July 6, 2012 - 7:17am
On french bread in the previous century
Just an interesting little article on what happened in French bread making from the perspective of a baker who watched it.
http://kottke.org/12/07/the-fall-and-rise-of-the-baguette
http://www.afar.com/afar/time-to-rise
I thought many here might appreciate reading it.
Enjoyed the articles. As a native San Franciscan growing up in the 30s and 40s, I well remember the days when exquisite bread was commonplace -- Laraburu, Parisian, Franco-American, Royal , Bouidin. (Boudin is still around, though not, in my opinion, as good as some of those that are gone.) Parisian was so good they started selling a few loaves at San Francisco airport so travelers could take a loaf of real San Francisco sourdough home with them to Cleveland or Tuscaloosa. Soon they were selling thousands of loaves. Finally they started packaging it in tightly closed plastic wrap. That was the beginning of the end of good bread and the demise in sophistication of common taste. The artisan revival has seen a remergence of bread sophistication and appreciation that wa once commonplace. However, you have to look for it, and pay for it. People line up in late afternoon in San Francisco to nail a loaf of Tartine bread before they're all sold out. The olthers are all gone.
Baugettes arrived in Paris via Vienna beginning in 1923. Something about a bakers strike and the importation of Viennese bakers proved to be the catalyst.

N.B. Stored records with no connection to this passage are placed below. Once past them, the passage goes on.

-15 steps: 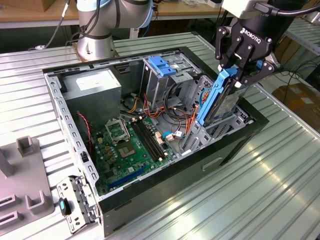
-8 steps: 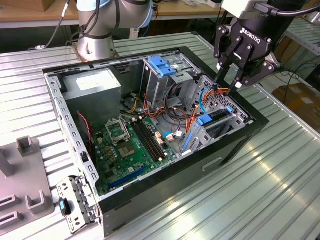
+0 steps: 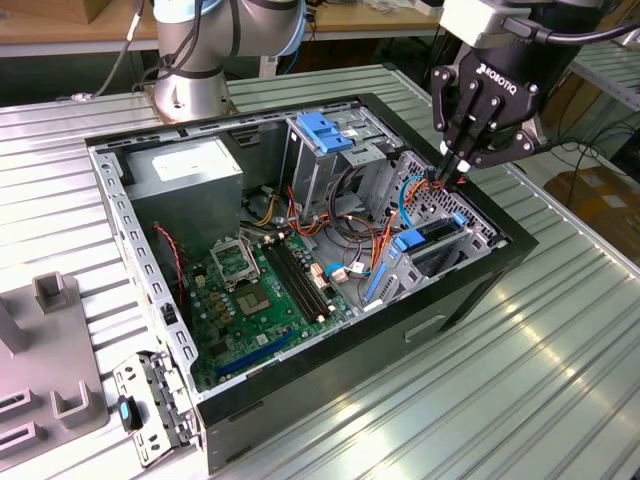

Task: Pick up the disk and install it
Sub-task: 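Insert the disk into the insertion slot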

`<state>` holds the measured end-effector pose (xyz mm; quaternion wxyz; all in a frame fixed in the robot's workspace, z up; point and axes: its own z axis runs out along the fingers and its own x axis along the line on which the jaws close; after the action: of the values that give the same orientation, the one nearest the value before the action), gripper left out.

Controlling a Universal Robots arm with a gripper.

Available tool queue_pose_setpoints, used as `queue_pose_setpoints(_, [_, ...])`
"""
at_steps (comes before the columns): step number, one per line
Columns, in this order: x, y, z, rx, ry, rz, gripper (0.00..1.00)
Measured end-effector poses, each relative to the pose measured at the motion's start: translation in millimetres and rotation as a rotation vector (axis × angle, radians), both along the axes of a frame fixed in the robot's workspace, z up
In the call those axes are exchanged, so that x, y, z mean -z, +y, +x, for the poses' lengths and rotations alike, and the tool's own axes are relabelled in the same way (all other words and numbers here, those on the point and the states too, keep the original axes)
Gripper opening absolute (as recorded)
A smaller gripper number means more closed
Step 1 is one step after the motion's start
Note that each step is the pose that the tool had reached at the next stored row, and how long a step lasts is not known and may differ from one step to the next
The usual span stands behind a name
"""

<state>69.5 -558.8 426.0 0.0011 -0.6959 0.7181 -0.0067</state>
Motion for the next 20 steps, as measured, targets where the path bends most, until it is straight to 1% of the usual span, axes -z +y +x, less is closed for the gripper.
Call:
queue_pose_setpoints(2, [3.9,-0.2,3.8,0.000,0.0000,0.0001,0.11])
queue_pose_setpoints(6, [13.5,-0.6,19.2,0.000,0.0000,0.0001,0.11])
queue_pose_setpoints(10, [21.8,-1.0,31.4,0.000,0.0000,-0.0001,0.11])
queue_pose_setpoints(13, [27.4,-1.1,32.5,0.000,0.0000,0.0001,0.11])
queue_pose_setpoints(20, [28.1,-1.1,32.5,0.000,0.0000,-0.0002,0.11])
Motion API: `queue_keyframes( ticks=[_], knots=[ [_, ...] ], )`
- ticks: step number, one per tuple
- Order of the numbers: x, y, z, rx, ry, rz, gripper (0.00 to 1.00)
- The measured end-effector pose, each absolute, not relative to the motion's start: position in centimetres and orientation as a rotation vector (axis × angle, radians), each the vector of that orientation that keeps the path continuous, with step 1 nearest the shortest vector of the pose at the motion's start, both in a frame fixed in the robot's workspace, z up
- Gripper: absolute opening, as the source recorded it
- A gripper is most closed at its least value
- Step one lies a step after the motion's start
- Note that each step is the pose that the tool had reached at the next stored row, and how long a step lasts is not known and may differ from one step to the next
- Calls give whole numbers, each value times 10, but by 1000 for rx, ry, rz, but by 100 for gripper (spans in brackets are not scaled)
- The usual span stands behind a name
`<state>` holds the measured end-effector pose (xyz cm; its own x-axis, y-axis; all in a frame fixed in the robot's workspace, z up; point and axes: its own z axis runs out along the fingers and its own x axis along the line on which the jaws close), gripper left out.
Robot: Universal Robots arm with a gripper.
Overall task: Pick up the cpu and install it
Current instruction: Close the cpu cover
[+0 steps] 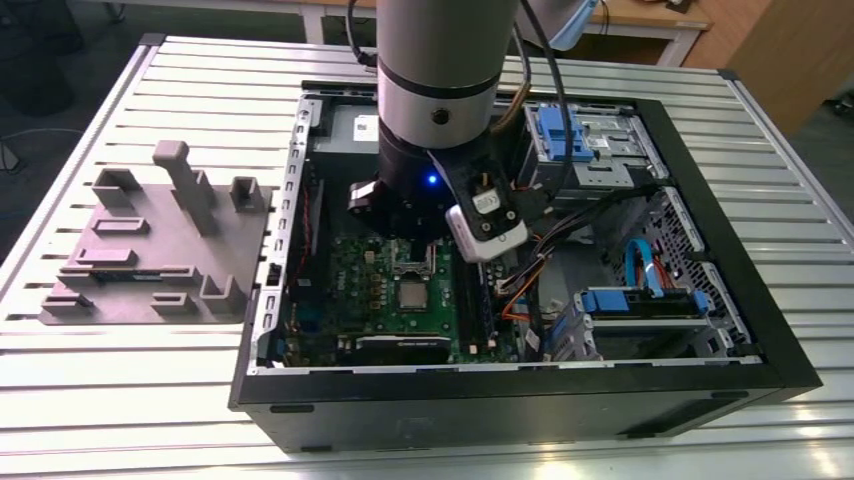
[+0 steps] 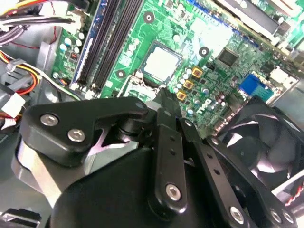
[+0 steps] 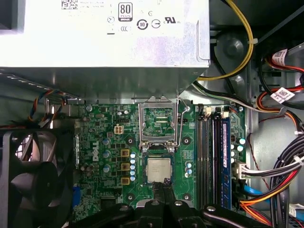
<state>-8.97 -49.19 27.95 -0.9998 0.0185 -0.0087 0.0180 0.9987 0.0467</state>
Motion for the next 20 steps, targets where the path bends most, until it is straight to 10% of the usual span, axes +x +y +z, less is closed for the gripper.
queue_keyframes(
  ticks=[20],
  knots=[
    [-90, -492, 279, -429, 3109, 74, 10]
  ],
)
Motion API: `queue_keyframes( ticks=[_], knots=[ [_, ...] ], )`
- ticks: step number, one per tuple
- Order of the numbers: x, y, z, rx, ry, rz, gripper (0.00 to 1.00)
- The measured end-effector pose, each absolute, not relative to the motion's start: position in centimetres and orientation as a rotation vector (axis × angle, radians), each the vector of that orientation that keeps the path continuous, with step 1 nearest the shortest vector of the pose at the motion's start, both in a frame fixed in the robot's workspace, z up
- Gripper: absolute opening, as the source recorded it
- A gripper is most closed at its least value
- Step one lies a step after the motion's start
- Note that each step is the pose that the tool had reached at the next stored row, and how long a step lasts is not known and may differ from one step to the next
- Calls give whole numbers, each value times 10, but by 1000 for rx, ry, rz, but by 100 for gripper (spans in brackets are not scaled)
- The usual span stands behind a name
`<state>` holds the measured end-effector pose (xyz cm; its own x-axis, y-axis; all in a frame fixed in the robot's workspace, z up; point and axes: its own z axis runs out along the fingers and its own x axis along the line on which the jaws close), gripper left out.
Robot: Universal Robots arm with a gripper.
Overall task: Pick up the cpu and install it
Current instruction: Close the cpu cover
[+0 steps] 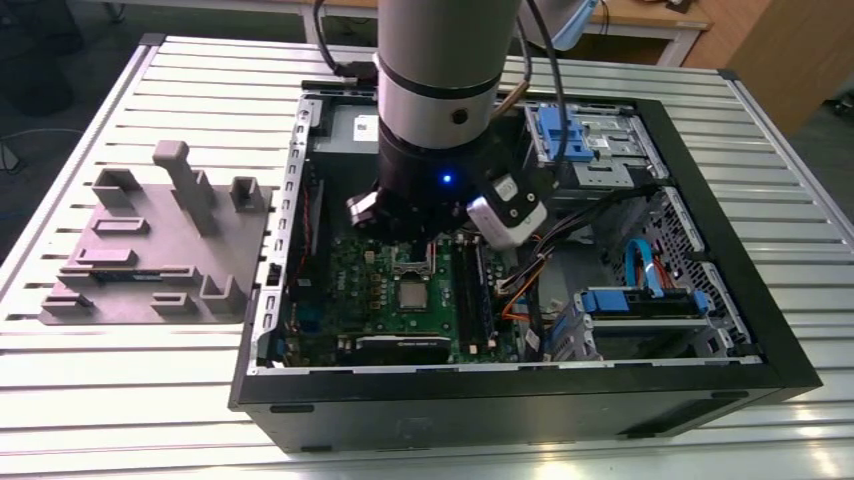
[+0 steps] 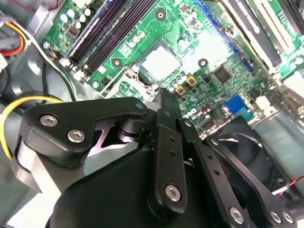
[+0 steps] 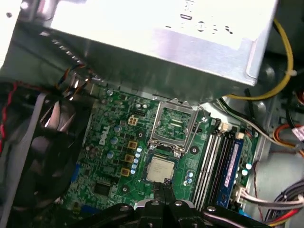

The steam deck oven arrived from Austria at about the same time. So, baugettes really aren't all that French per se...,
I agree that waiting in line at Tartines seems to have become more than a vogue thing. The people waiting in line are genuine about getting their "Tartine Fix". And I thought it would soon come to pass. For some reason it hasn't. Could it be that "romancing" taste buds is still a safe harbor for those having access to its secrets to purvey it...,?